- Source material -
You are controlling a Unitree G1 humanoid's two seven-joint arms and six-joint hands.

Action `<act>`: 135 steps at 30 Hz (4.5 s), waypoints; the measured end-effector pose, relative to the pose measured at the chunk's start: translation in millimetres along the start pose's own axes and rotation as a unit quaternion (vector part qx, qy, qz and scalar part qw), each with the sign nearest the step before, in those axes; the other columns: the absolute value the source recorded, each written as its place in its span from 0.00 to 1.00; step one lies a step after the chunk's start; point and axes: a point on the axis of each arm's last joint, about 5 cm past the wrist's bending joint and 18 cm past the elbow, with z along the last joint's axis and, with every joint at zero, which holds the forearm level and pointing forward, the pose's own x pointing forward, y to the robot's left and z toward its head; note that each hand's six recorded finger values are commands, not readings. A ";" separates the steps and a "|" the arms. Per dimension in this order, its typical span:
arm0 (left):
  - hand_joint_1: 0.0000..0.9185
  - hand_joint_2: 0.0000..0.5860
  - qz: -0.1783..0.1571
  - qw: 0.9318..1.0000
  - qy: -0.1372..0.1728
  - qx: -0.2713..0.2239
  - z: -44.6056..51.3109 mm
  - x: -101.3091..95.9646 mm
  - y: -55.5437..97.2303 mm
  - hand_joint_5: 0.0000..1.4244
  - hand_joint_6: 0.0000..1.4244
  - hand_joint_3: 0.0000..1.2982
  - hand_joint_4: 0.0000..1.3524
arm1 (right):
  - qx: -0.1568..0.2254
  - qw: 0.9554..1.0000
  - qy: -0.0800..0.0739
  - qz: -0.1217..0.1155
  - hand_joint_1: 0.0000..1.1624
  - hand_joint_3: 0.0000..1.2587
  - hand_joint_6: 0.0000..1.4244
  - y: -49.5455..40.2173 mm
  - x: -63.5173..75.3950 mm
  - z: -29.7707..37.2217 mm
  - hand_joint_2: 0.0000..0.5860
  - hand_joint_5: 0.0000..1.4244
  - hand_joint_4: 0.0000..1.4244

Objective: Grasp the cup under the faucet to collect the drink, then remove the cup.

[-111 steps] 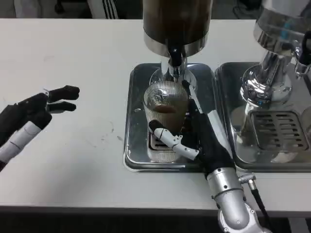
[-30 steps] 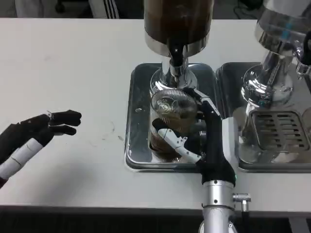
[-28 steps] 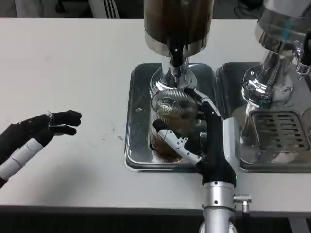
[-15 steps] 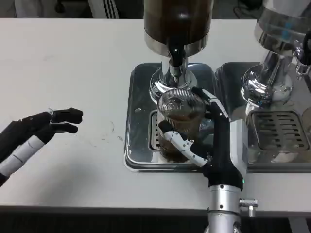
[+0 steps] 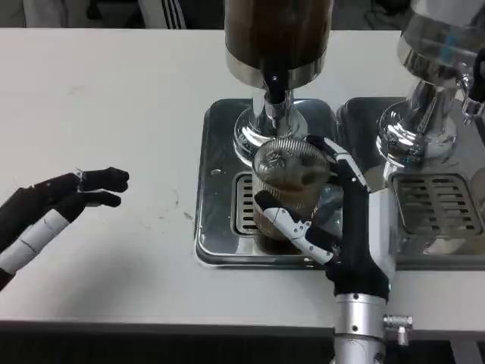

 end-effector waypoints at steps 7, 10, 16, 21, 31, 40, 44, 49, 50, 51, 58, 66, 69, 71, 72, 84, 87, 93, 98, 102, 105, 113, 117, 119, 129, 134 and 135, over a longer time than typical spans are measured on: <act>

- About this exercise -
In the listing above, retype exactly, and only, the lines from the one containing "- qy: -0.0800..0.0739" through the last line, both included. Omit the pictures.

- Task response -
  - qy: -0.0800..0.0739
  - qz: -0.1217..0.1155
  - hand_joint_1: 0.0000..1.1624
  - hand_joint_3: 0.0000..1.2587
  - hand_joint_6: 0.0000..1.4244
  - y: -49.5455..40.2173 mm
  - x: -63.5173..75.3950 mm
  - z: -29.7707..37.2217 mm
  - hand_joint_2: 0.0000..0.5860
  - hand_joint_5: 0.0000..1.4244
  - hand_joint_4: 0.0000..1.4244

Objective: Grasp the cup under the faucet to collect the drink, then remove the cup.

[-111 steps] 
[-30 steps] 
[-28 steps] 
[-15 steps] 
[+0 steps] 

 end-effector waypoints at steps 7, 10, 16, 21, 31, 40, 44, 49, 50, 51, 58, 66, 69, 71, 72, 84, 87, 93, 98, 102, 105, 113, 117, 119, 129, 134 and 135, over a longer time than typical spans are measured on: <act>

Nothing further is needed to complete this exercise.